Coronavirus – Opening public doors and pressing buttons… How can we protect ourselves when we interact with daily routines without touching or getting too close to objects across public spaces? Matteo Zallio, visiting postdoctoral scholar at Stanford University, developed an open source personal multipurpose tool helping people to establish a healthy behavior outside of their home in order to prevent the spread of COVID-19.
- RELATED STORIES: read more COVID-19 related architecture and design…
Handy multipurpose tool is an open source, 3D-printed, resilient response to COVID-19 outbreaks to be used on a daily basis. “Use Handy every day to pull or push a door handle, to open the car door, to push a button and to easily grab grocery bags so we can aim to decrease COVID-19 spread.”
Handy is customizable, easy to carry, personal, ergonomic (with its design that fits fingers of any size, and limits the hand torsion), can be used by right or left-handed individuals and it’s easy to sanitize.
HANDY can be 3D printed at home in under 2 hours. Choose an online 3D printing service, or experiment with different making technologies such as a laser cutter or CNC machining. If you want to have fun with your kids it can also be manufactured by cutting and gluing together layers of cardboard or any material you would like to experiment.
After this situation, many hope to go back to a new normality. What can designers do about it?
“You can’t connect dots looking forward; you can only connect them looking backwards. So, you have to trust that the dots will somehow connect in your future, said once Steve Job.” Says Matteo Zallio to Archipanic.
“Before pointing out what designers can do to re-establishing a “normality” I think we have to carefully look and analyze at what happened and is still happening. This process is pretty similar to what we do when we design: we understand people’s problems in order to capture what they need and then to develop resilient solutions.”
How will we connect the dots?
“Through a call to action, considering the existing dots, probably missing many others.
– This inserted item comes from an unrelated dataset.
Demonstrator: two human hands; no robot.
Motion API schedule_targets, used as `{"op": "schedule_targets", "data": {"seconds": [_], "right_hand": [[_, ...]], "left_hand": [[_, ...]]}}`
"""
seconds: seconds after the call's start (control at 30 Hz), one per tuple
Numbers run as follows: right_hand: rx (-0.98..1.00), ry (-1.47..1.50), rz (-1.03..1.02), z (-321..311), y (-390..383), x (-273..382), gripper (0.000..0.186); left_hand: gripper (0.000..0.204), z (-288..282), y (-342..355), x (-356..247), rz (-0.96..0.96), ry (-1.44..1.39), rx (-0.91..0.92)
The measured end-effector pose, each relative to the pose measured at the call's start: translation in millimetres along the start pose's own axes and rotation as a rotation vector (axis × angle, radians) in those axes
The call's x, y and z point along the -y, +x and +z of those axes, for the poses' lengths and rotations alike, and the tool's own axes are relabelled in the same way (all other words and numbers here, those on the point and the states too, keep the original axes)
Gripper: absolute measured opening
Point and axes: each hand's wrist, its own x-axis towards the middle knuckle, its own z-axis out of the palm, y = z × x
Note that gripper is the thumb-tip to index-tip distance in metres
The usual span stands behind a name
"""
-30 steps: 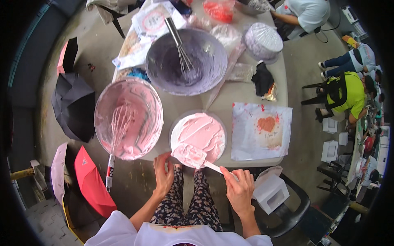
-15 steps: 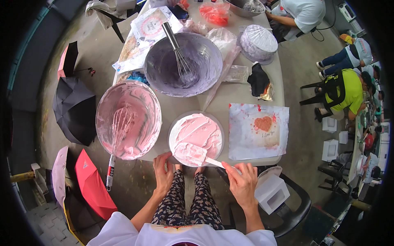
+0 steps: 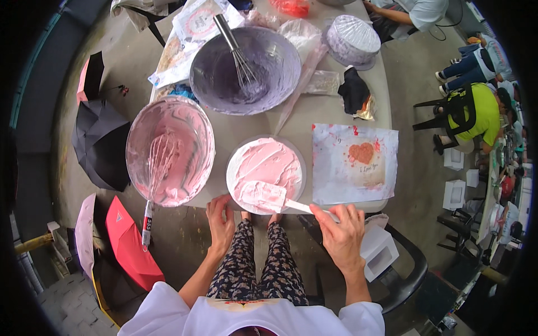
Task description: The person spreads pink frosting onto the top and sides of a small white cake using a spatula.
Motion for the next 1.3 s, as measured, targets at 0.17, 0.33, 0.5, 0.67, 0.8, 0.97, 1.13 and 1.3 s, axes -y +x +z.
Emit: {"op": "schedule_targets", "data": {"seconds": [0.17, 0.33, 0.5, 0.67, 0.8, 0.97, 1.13, 1.3], "right_hand": [[0.004, -0.035, -0.031, -2, 3, -7, 0.035], [0.029, -0.049, -0.071, -10, 16, -14, 0.035], [0.031, -0.139, -0.148, -23, 25, -22, 0.036], [0.044, -0.146, -0.169, -40, 33, -36, 0.032], [0.018, -0.088, -0.123, -46, 35, -42, 0.030], [0.083, 0.149, -0.112, -15, 27, -39, 0.032], [0.107, 0.231, -0.071, 12, 22, -43, 0.033], [0.153, 0.215, -0.037, 7, 18, -50, 0.034]], "left_hand": [[0.032, 3, -1, 3, -0.005, -0.005, 0.007], [0.031, 0, 1, 3, 0.002, 0.013, -0.001], [0.032, 3, 2, 5, 0.004, -0.007, -0.012], [0.032, 3, 2, 4, 0.001, -0.029, -0.002], [0.031, 3, 1, 7, 0.009, -0.012, -0.013], [0.028, 3, 3, 0, 0.007, 0.002, 0.011], [0.023, 4, 3, 6, 0.055, 0.066, 0.005], [0.030, 3, 2, 5, 0.018, 0.032, 0.010]]}}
My hope is that these dots will join other dots, and others and others (and many people will take this message and build up on this) and will constitute the foundation for citizen empowerment that is needed to trust that the all the dots will somehow connect for our future.” Concludes Zallio who believes that an open source approach could be a solution.
The key is to share the dots: people will have the capacity to build upon them and to shape a new “normality” exactly as it happened after every big crisis of human history.
Photos and video by Matteo Zallio.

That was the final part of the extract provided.